| Exercise brief |
The data below is to be copied exactly, line by line.

| Data block |
┄┄┄┄┄┄
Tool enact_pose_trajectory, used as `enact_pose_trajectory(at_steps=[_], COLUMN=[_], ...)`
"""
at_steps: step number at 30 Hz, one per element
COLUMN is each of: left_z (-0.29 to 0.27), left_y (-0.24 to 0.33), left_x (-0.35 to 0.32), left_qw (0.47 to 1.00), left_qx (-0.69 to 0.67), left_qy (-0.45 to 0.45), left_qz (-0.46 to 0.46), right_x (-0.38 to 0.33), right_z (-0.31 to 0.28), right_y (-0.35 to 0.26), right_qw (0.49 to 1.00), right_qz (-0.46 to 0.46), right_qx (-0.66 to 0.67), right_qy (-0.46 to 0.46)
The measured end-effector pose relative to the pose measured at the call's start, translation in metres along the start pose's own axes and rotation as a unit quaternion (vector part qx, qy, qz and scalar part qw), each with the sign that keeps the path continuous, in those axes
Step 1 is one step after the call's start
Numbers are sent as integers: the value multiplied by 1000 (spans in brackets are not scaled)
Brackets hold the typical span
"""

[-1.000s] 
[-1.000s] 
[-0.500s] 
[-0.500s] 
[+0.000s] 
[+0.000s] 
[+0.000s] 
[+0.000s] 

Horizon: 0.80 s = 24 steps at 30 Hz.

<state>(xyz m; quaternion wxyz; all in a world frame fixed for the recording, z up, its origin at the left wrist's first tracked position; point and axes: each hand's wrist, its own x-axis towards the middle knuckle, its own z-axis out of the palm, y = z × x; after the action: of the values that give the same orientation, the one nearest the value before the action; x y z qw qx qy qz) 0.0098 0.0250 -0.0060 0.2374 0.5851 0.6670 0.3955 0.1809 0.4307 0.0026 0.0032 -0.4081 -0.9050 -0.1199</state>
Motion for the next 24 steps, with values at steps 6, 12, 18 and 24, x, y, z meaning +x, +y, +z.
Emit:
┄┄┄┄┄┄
| Final answer |
Tool enact_pose_trajectory, used as `enact_pose_trajectory(at_steps=[_], COLUMN=[_], ...)`
"""
at_steps: step number at 30 Hz, one per element
COLUMN is each of: left_z (-0.29 to 0.27), left_y (-0.24 to 0.33), left_x (-0.35 to 0.32), left_qw (0.47 to 1.00), left_qx (-0.69 to 0.67), left_qy (-0.45 to 0.45), left_qz (-0.46 to 0.46), right_x (-0.38 to 0.33), right_z (-0.31 to 0.28), right_y (-0.35 to 0.26), right_qw (0.49 to 1.00), right_qz (-0.46 to 0.46), right_qx (-0.66 to 0.67), right_qy (-0.46 to 0.46)
The measured end-effector pose relative to the pose measured at the call's start, translation in metres along the start pose's own axes and rotation as a unit quaternion (vector part qx, qy, qz and scalar part qw), each with the sign that keeps the path continuous, in those axes
Step 1 is one step after the call's start
Numbers are sent as integers: the value multiplied by 1000 (spans in brackets are not scaled)
Brackets hold the typical span
"""

[-1.000s] 
[-1.000s] 
[-0.500s] 
[-0.500s] 
[+0.000s] 
[+0.000s] 
[+0.000s] 
[+0.000s] 

Horizon: 0.80 s = 24 steps at 30 Hz.

<state>(xyz m; quaternion wxyz; all in a world frame fixed for the recording, z up, its origin at the left wrist's first tracked position; point and axes: each hand's wrist, its own x-axis towards the middle knuckle, its own z-axis out of the palm, y = z × x; after the action: of the values that give the same orientation, the one nearest the value before the action; x y z qw qx qy qz) 0.0098 0.0250 -0.0060 0.2374 0.5851 0.6670 0.3955 0.1809 0.4307 0.0026 0.0032 -0.4081 -0.9050 -0.1199</state>
Motion for the next 24 steps, with values at steps 6, 12, 18 and 24, x, y, z meaning +x, +y, +z.
Emit:

The submitted response is complete.